Gas supply interruption — Insufficient gas pressure is among the most frequent root causes. Minimum inlet pressure for most residential natural gas tankless units is 4 to 7 inches water column (WC) at the unit; propane systems require 8 to 11 inches WC. A partially closed service valve, undersized gas line, or competing appliance load can drop pressure below the operating threshold. Reviewing unit specifications through the tankless resource provider network helps identify model-specific pressure requirements before field testing.
Igniter and flame rod degradation — Spark igniters wear over ignition cycles. Ceramic insulator cracking, electrode gap widening beyond manufacturer specification (typically 3–4 mm), and carbon deposits on the flame rod ionization surface are all documented failure patterns. Flame rod contamination from silicone-based sealants used in nearby pipe joints is a recognized cause of false flame-sensing failures documented in manufacturer service bulletins.
Venting blockage or configuration error — Blocked intake or exhaust terminals — from debris, nesting material, or ice formation in cold climates — prevent the inducer from establishing the pressure differential needed to advance ignition. Incorrectly pitched vent runs (condensate pooling in non-condensing units) and vent runs exceeding manufacturer-specified equivalent feet produce the same pressure switch failure signature.
Control board and wiring faults — Moisture intrusion, rodent damage to wiring harnesses, and capacitor degradation on control boards produce erratic or absent ignition signals. These are distinguished from component-level failures by the absence of any spark sound or gas valve click during an ignition trial.
Decision boundaries
Not all ignition failure remedies fall within the same trade category or permitting tier. The following boundaries define how work is classified:
Homeowner-accessible maintenance includes cleaning combustion air inlet screens, verifying service valve positions, inspecting vent terminals for visible blockage, and resetting the unit per the manufacturer's documented reset procedure. These actions require no licensure and no permit.

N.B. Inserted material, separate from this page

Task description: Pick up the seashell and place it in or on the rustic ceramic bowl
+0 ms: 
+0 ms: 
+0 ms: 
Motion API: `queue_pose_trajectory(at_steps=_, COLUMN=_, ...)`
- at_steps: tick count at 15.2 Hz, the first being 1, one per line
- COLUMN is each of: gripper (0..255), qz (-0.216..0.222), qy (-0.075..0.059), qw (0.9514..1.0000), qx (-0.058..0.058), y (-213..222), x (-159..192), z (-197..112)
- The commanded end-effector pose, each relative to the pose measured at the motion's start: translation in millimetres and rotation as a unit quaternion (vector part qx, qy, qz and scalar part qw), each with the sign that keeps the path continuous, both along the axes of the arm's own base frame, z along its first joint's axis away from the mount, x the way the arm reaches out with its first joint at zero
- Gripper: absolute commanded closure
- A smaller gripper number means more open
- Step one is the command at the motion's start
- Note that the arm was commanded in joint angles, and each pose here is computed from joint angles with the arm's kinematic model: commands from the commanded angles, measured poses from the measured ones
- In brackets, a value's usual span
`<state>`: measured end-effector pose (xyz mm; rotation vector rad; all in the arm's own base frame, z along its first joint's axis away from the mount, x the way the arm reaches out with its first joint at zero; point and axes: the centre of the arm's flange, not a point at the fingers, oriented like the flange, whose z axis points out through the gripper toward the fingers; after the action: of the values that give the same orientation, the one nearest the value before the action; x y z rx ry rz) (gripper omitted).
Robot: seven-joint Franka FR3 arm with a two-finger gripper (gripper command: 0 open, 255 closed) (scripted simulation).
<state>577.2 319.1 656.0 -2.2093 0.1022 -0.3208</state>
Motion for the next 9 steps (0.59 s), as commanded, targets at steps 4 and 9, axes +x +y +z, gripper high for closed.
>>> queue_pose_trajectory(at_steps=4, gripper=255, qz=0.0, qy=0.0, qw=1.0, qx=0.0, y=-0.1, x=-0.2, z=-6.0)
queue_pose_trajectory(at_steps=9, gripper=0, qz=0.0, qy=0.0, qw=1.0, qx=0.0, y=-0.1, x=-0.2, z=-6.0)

Licensed contractor scope includes gas pressure measurement and adjustment, gas valve replacement, igniter or flame rod replacement, vent system modification or extension, and control board replacement. In all U.S. jurisdictions, work on gas piping and gas appliance connections requires a licensed plumber or gas fitter. The National Fuel Gas Code (NFPA 54) and IFGC both require that gas system work be performed by qualified personnel meeting local licensing requirements.
Permit-required work includes any alteration to the gas supply line, vent system relocation, or appliance replacement. The International Residential Code (IRC), Section G2427 covers venting requirements for gas appliances in one- and two-family dwellings. Jurisdictions adopting the IRC require permits and inspections for vent system changes even when the appliance itself is not replaced.

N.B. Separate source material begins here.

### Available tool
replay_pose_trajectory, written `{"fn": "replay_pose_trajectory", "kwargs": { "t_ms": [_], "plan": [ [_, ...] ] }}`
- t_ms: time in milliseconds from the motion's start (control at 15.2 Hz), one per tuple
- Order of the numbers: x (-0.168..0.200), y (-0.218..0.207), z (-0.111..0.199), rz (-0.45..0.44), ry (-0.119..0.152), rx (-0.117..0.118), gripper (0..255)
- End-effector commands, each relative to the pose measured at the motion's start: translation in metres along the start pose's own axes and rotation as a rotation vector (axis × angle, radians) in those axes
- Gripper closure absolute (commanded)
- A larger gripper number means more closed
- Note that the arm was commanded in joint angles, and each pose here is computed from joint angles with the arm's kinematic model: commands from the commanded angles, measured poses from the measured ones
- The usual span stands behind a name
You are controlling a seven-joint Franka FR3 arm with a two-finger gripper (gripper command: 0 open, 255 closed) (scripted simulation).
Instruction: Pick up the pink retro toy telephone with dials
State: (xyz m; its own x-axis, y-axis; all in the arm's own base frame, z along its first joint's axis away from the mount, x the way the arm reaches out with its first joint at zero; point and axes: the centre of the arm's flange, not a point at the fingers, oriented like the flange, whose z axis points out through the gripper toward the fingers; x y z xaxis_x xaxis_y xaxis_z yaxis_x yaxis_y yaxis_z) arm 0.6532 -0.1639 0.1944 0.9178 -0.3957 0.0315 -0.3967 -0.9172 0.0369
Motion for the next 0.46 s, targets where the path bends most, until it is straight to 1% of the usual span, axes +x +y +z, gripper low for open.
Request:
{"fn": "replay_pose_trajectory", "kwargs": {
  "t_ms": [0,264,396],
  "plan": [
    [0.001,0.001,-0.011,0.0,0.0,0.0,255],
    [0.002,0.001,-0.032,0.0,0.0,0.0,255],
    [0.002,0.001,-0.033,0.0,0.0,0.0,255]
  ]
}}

The distinction between non-condensing and condensing unit vent repairs carries safety implications recognized by Underwriters Laboratories (UL) under UL 1738, which establishes provider standards for venting systems. Installing non-verified vent materials on a condensing unit — or using plastic vent materials rated for condensing service on a non-condensing unit — violates both the appliance provider conditions and the adopted mechanical code.

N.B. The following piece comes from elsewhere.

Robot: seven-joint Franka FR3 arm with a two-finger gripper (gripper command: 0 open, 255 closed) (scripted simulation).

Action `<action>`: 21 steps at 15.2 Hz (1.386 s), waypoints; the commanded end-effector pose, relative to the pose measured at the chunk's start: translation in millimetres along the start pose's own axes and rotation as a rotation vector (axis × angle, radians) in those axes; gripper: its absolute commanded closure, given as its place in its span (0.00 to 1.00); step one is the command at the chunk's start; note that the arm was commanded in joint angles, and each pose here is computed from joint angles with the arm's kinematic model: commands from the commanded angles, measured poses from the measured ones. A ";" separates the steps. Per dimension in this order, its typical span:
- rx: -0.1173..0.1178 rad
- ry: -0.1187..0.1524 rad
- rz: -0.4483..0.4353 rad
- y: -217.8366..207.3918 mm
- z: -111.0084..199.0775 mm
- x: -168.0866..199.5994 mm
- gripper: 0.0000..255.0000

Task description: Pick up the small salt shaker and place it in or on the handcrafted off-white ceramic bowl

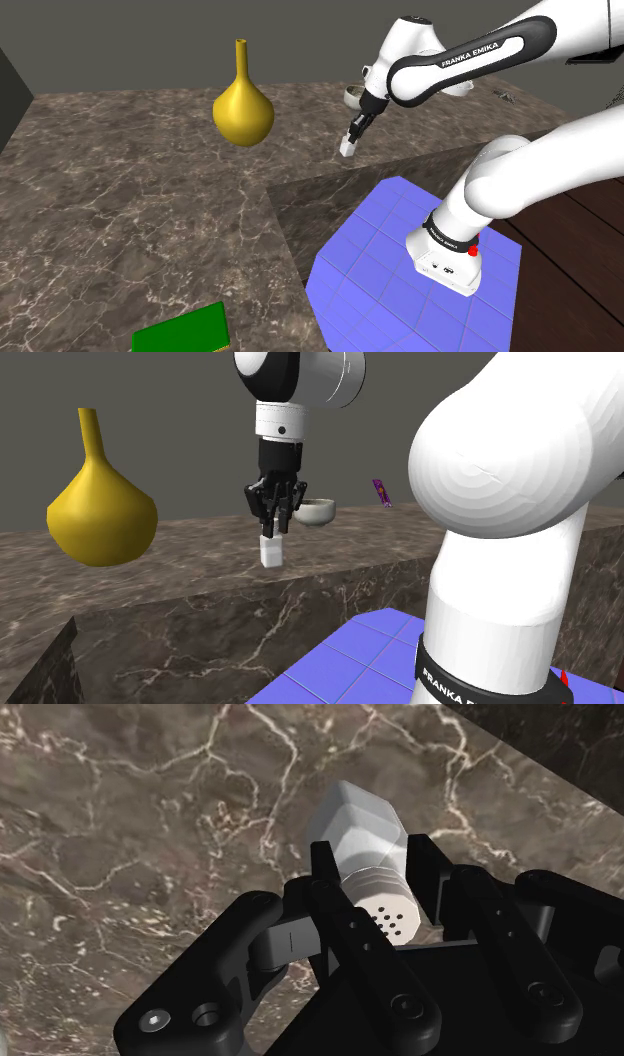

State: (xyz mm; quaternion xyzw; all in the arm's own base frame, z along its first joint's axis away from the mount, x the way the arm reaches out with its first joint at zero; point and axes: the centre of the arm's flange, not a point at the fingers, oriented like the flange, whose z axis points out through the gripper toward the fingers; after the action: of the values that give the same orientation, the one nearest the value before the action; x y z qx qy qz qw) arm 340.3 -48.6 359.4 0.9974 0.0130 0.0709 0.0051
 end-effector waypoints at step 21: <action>0.000 0.000 0.000 0.8 -72.9 10.3 1.00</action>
State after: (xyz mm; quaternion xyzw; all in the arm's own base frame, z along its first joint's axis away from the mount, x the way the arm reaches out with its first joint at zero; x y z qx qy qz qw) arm 339.8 -48.8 427.1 0.9974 0.0129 0.0709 0.0050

Ignition failure that recurs after verified component replacement — particularly in units with more than 10 years of service — enters the territory of heat exchanger scaling assessment and whole-unit evaluation. Scaled or fouled heat exchangers reduce combustion airflow and alter gas-to-air ratios enough to prevent stable flame establishment even when ignition components are functional. This assessment falls within the scope of a qualified service technician. The tankless providers provider network supports locating licensed contractors qualified for this diagnostic work.